Activated Partial Thromboplastin Time (APTT) Test: Procedure, Normal Range and Result
What is The APTT Test?
The activated partial thromboplastin time (APTT) test measures the amount of time it takes for a blood clot to form. The APTT blood test is used to monitor blood clotting in people with conditions such as haemophilia or von Willebrand's disease. It can also be used to monitor the effects of blood thinners such as heparin or warfarin (Coumadin).
Several factors can affect the APTT, including age, gender, race, and medication use. In most cases, the APTT is part of a complete blood count (CBC).
How is a Blood Clot Formed?
The clotting process occurs in two steps. First, platelets attach to the interior surface of your blood vessel walls. Then, the platelets release chemicals called clotting factors, which cause your blood to thicken and form a visible scab.
The APTT test is used to detect problems in the clotting process. These problems can occur due to:
- An issue with your blood's ability to form a clot, such as a lack of specific types of proteins called a coagulation factor.
- A lack of fresh or "proteolytic" thrombin in your blood, which is a protein that helps your blood clot.
- An issue with the platelets themselves, including an abnormally shaped or developed shape.
When is The APTT Test Recommended?
The APTT test is most often used to screen and monitor:
- Unexplained bruising or bleeding
- Thromboembolism (obstruction of a blood vessel by a blood clot)
- Recurrent miscarriages
- Chronic liver diseases
- If you have symptoms of lupus
This test is done to see if you have a certain type of blood cell disorder called autoimmune disease. These diseases include rheumatoid arthritis, lupus, and scleroderma.
An APTT blood test is commonly used to monitor D-dimer. It is a substance normally released by your body when you form a blood clot. D-dimer can be detected in your blood for up to a week after trauma, surgery, or a medical procedure.
It is a marker of your body's attempt to heal itself after the event.
How is The APTT Test Performed?
This test is performed in a doctor's office or a special lab. A small sample of blood is taken from a vein in your arm using a needle that has a tiny tube attached to it (the intravenous (IV) line).

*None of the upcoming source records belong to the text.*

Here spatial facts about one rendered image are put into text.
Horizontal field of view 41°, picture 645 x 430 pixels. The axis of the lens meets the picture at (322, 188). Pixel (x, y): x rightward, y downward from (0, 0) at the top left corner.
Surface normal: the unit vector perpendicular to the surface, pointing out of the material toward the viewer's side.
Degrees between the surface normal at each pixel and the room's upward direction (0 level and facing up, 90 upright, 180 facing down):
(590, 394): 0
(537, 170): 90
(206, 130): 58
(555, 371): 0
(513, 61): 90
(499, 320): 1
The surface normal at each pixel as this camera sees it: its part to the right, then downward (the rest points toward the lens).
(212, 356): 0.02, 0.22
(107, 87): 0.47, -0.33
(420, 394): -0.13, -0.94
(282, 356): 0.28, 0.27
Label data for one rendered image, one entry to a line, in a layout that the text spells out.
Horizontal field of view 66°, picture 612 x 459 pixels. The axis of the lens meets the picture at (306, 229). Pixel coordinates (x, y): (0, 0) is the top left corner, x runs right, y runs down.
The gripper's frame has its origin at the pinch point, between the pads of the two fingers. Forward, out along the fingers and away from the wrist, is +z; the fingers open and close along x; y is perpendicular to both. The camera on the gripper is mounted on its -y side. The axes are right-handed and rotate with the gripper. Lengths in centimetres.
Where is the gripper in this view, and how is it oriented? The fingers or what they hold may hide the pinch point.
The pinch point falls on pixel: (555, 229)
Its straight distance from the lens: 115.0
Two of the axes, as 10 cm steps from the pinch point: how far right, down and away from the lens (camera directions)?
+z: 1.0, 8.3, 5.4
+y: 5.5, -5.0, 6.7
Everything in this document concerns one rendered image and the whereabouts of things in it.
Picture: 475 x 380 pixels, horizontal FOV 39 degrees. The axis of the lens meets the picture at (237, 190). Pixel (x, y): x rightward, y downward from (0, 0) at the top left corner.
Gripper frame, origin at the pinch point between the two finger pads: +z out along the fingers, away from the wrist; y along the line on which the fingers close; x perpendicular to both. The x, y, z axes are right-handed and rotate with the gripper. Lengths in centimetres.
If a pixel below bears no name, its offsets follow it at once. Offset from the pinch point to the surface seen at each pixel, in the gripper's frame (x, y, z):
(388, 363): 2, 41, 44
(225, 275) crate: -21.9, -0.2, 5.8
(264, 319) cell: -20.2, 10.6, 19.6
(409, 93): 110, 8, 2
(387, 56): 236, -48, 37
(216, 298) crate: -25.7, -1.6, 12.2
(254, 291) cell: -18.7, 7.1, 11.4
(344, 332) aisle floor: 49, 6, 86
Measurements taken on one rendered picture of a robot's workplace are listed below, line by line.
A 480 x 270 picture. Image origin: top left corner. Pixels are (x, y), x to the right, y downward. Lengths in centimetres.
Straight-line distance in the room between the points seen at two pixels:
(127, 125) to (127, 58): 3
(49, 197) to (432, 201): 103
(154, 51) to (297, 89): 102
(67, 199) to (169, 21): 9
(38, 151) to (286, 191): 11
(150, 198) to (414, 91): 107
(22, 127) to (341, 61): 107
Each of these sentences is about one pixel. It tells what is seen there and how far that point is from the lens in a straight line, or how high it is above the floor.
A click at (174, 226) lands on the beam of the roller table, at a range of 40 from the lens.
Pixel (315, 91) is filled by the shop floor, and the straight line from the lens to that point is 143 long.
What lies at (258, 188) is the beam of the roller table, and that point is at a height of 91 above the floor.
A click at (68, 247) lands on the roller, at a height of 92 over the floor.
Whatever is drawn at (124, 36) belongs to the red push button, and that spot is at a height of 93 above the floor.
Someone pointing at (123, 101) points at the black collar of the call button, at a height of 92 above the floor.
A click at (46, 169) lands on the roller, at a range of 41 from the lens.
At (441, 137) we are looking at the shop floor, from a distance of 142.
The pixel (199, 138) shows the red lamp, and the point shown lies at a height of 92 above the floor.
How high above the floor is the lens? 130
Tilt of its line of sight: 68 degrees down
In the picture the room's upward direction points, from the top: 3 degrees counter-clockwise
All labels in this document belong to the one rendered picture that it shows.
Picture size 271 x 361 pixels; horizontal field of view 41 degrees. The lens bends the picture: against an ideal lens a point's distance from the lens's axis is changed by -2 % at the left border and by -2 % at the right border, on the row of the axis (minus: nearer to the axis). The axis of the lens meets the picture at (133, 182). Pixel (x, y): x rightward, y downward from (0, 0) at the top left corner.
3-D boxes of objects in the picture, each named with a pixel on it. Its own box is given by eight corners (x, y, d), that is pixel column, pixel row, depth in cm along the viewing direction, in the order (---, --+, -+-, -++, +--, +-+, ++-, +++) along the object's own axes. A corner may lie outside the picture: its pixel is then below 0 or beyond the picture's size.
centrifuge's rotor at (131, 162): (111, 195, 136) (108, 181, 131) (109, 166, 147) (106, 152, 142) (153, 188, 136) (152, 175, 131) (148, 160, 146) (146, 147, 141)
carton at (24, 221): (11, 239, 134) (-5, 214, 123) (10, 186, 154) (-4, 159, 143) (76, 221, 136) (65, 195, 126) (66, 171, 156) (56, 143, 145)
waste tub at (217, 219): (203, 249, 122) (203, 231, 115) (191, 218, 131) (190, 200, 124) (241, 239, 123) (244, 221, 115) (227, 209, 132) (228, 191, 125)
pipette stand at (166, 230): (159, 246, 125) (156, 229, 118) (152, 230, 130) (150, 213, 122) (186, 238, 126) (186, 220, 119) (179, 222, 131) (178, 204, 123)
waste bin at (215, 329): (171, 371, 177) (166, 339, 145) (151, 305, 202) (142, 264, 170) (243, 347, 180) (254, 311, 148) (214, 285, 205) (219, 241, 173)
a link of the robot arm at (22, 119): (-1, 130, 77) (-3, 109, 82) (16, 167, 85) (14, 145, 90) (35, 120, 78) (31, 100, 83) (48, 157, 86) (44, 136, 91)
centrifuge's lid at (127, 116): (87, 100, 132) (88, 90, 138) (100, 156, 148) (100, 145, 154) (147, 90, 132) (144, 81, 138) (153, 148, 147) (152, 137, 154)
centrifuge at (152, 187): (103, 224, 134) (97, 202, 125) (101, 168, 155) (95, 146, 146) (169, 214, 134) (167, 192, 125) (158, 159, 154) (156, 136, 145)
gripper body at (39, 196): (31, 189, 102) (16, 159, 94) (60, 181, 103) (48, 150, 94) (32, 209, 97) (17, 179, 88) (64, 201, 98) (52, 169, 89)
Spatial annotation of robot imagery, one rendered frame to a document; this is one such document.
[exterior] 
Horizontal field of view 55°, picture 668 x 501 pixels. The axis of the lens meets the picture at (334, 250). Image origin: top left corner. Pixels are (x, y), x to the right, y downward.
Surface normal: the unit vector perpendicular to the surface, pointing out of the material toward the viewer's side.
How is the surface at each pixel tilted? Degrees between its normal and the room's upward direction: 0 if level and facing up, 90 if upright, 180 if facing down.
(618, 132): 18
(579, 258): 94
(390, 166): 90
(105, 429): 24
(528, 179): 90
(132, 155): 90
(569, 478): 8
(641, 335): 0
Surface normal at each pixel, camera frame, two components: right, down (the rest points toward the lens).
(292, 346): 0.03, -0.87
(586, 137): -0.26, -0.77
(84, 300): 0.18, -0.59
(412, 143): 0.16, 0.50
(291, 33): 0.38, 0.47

Your doctor will ask you to change into a hospital gown so that blood can be collected.
You will be asked to lie down on your back with your feet elevated. Your doctor will place a small bandage on the area where the needle was inserted. The bandage will be removed after the test is finished.
Most blood tests are completed in a healthcare setting within 2 hours. The lab will call with the results.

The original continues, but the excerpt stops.